The clip ends, and the NEWSREADER reappears on screen. His voice is less than steady.  


              NEWSREADER (T.V.)
This video was captured by a hiker in the West Sussex countryside. We must warn that the following footage is… distressing.


On the screen, we see a shaky video clip. Gently rolling green hills, fields and patches of woodland. On the far horizon, a giant mushroom cloud rises to the heavens.

CUT TO:

Around RONNIE, people stand with their hands fisted in their hair, covering their mouths. Some cry out. Some weep. 

CUT TO:

ON THE SCREEN A traumatised female reporter stands in a street bustling with frantic activity. Emergency and military vehicles clog the road behind her. There is a discordant chorus of sirens, voices barking orders through megaphones and distant screams. The blackened sky behind the reporter is streaked with burnt orange and filled with what looks like grey snow. The screen says she is reporting live from Reigate.


REPORTER (TV)
Widespread panic has gripped the nation this afternoon after a horrific terrorist attack. At twelve fifteen pm, a massive explosion, believed to be nuclear, obliterated Gatwick Airport and much of the surrounding area. Early estimates suggest perhaps as many as twenty thousand lives may have been lost, but the scale of the devastation… it’s impossible to imagine…


The reporter’s words failed her, and she breaks down, weeping bitterly. The screen returns to the newsreader. He’s talking about mass evacuations, the mobilisation of the military, widespread panic. 

CUT TO:

The newsroom staff stand watching, numbed into silence by the enormity of what’s happened. Next to a shell-shocked RONNIE, BEN is shaking his head.


                   BEN
              Fuckin hell, Ronnie…

                   RONNIE
              I don’t… what…

                   BEN
              I mean… _fuck_!

                   RONNIE
It can’t be. Nah, man. Fuck that. No way. Nukes? 

CUT TO :

ON THE TV SCREEN: Another angle of the mushroom cloud. Footage from London. A city in panic. 
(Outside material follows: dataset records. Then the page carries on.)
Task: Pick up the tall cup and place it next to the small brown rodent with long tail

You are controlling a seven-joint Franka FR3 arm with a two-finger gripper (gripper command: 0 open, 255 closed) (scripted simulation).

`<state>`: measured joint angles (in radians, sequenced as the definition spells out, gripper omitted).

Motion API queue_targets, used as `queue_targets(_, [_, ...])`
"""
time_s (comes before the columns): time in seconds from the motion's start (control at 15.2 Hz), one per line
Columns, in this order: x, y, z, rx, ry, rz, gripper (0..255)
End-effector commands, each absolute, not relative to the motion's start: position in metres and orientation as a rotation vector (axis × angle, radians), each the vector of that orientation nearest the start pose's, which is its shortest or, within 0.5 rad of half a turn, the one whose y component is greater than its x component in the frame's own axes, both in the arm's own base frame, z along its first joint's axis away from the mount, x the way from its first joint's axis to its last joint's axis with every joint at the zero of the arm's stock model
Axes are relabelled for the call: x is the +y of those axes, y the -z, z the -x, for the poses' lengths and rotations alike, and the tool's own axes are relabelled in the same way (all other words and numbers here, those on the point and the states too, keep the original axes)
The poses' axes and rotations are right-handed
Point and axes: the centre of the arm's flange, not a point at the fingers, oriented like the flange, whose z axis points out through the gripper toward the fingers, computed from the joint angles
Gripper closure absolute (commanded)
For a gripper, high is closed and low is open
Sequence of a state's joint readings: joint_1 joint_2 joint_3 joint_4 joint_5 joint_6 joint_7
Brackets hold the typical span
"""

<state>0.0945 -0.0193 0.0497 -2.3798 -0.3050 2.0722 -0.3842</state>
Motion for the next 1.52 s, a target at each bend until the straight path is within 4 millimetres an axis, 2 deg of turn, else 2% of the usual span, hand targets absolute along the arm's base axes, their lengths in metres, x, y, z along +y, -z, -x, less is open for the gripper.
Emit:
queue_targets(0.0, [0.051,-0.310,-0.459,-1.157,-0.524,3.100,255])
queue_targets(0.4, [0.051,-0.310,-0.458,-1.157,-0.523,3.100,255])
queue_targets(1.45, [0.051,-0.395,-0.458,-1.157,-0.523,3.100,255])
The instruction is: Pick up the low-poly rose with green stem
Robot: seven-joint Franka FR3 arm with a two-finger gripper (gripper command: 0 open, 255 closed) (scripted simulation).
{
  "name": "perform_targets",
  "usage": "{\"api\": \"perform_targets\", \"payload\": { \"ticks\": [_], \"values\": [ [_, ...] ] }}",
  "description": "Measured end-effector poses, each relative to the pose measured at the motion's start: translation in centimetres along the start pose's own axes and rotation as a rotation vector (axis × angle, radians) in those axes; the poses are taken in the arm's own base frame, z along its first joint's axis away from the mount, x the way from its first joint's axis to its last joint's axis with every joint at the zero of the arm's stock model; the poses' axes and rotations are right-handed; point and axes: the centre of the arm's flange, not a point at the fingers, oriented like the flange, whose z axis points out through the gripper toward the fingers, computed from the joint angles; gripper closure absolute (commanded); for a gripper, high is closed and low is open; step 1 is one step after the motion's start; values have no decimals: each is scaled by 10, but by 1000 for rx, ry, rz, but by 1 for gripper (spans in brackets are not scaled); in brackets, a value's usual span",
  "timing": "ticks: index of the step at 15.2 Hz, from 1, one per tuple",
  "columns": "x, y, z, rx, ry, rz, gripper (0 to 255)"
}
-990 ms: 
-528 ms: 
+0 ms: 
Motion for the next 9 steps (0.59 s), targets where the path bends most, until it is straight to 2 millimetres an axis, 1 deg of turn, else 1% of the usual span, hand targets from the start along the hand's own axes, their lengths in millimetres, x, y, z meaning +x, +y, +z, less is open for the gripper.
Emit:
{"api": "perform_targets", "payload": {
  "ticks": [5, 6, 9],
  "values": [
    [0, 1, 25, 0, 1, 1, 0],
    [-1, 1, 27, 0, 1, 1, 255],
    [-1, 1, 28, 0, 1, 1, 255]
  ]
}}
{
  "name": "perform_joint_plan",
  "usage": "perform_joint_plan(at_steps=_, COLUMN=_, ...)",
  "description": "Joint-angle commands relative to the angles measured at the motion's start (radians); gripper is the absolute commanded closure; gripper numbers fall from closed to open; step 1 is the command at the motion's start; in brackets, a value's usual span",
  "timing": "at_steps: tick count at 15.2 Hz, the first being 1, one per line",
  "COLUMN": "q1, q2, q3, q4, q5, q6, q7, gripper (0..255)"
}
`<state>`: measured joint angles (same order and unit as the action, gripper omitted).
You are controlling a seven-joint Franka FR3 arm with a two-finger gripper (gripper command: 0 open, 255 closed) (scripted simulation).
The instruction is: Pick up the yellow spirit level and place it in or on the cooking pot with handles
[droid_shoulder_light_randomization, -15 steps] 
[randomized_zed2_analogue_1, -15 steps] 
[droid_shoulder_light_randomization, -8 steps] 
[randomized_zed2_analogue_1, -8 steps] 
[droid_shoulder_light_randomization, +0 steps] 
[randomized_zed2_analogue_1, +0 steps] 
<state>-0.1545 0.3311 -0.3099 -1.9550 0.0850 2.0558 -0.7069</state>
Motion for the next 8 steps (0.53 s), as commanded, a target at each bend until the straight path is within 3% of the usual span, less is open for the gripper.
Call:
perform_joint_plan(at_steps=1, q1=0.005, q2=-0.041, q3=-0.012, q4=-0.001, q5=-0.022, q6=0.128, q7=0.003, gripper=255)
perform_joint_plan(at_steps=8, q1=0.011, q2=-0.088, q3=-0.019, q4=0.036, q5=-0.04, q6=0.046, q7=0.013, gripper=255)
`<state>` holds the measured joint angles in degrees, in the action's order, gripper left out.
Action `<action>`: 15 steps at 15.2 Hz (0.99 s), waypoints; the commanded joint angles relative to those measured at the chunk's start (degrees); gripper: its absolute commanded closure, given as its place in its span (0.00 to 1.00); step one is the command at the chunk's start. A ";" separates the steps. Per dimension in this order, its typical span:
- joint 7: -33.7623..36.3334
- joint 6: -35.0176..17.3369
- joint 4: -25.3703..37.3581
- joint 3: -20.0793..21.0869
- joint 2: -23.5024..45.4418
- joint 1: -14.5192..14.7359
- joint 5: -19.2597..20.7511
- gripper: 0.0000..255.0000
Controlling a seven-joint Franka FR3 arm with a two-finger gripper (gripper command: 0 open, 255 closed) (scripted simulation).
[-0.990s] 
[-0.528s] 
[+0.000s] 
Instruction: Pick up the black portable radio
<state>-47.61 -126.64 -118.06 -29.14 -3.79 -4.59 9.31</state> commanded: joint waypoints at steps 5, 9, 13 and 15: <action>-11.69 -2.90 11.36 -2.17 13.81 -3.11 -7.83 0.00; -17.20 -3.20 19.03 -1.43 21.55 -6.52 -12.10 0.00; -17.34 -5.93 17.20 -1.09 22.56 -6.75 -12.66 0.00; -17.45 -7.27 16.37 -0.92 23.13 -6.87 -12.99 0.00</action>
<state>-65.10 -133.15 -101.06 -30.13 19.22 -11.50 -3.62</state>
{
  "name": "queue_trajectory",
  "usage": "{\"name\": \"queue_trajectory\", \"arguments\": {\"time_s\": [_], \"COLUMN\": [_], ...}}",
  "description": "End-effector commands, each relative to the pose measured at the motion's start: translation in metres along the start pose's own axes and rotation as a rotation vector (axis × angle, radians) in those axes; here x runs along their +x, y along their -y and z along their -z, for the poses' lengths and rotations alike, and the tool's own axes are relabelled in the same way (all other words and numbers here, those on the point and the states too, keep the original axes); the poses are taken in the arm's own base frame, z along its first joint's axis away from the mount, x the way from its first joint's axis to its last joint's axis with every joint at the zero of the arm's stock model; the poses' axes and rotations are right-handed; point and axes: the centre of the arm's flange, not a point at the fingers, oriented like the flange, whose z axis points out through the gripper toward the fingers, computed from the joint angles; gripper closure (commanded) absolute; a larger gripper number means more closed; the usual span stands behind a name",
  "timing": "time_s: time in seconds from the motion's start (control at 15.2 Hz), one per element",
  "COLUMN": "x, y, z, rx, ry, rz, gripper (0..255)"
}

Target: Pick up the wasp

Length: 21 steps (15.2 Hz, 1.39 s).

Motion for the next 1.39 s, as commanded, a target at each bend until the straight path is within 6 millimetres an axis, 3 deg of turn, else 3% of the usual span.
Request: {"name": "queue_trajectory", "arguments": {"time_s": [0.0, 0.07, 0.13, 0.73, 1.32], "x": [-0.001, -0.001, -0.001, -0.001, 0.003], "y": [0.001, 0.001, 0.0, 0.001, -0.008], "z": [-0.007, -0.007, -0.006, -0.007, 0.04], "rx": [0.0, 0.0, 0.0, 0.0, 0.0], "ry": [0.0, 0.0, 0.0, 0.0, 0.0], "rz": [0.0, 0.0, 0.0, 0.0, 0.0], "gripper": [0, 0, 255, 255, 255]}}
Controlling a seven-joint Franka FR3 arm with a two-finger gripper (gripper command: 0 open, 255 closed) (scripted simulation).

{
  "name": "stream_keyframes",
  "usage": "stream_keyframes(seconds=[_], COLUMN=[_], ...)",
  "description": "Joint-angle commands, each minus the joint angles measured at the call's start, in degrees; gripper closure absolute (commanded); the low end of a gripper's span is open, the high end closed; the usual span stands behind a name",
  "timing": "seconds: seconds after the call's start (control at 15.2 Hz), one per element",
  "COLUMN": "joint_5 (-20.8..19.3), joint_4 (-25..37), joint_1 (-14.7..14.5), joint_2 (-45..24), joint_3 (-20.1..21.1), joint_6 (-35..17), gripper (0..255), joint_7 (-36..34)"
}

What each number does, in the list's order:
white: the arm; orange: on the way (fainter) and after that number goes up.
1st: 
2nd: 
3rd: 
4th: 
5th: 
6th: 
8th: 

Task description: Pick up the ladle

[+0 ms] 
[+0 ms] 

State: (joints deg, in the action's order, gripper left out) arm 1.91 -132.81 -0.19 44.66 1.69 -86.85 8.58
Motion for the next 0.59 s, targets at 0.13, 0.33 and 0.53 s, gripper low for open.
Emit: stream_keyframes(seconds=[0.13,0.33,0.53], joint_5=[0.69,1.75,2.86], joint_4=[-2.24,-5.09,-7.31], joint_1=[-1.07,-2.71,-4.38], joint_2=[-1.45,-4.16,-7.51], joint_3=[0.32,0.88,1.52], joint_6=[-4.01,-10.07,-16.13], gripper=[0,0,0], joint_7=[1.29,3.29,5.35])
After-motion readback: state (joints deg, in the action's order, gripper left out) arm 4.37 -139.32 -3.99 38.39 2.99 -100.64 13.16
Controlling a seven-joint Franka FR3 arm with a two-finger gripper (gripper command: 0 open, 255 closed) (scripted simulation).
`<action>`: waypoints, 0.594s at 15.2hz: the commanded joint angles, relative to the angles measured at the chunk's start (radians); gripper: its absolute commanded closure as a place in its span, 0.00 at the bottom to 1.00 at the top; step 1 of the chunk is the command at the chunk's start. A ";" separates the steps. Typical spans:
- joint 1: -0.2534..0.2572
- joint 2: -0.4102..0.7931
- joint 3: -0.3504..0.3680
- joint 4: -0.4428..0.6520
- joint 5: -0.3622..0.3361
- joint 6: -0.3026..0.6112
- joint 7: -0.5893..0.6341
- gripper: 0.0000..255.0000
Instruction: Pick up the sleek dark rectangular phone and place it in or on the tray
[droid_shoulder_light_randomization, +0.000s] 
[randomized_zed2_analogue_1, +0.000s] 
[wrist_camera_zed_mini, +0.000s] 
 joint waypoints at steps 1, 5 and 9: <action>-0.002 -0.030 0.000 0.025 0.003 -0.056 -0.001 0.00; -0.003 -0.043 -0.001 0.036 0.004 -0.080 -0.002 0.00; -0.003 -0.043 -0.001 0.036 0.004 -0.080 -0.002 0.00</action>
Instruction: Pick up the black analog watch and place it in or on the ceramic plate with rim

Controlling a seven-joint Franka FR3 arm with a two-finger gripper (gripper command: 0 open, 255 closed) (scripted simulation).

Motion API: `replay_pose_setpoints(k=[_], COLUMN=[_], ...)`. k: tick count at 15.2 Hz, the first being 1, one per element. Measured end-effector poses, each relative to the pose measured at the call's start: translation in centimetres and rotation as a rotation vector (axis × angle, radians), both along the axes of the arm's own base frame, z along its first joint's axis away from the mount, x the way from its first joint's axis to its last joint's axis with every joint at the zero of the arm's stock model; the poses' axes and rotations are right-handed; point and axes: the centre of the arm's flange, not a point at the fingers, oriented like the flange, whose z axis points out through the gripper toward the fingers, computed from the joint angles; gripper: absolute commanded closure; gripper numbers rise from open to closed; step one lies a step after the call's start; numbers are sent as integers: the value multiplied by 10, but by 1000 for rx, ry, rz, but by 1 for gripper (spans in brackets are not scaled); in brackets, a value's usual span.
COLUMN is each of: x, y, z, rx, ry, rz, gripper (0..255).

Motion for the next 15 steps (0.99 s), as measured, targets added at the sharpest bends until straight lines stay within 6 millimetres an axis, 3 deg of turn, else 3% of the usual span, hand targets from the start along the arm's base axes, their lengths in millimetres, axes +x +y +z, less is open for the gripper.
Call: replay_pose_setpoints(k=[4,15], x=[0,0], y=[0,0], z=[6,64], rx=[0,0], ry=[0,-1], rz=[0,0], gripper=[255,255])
                                                CUT TO:

                   BEN
              Christ on a bike. I… I need to… need 
              to call my mum…


He turns, but finds RONNIE is already running from the room, mobile phone pressed to his ear.

CUT TO:



INT. DAILY RECORD OFFICE, CORRIDOR – DAY

LONG SHOT along corridor. RONNIE runs toward camera. He’s on the phone to GWEN, his wife.


                   GWEN (on phone)
              Ronnie, we just heard. The kids…

                   RONNIE
It’s alright, babe. Go and get them from school. Meet me at the flat. Don’t stop for anything. I’m on my way. Just pack as much as you can till I get there. We need to get out of the city.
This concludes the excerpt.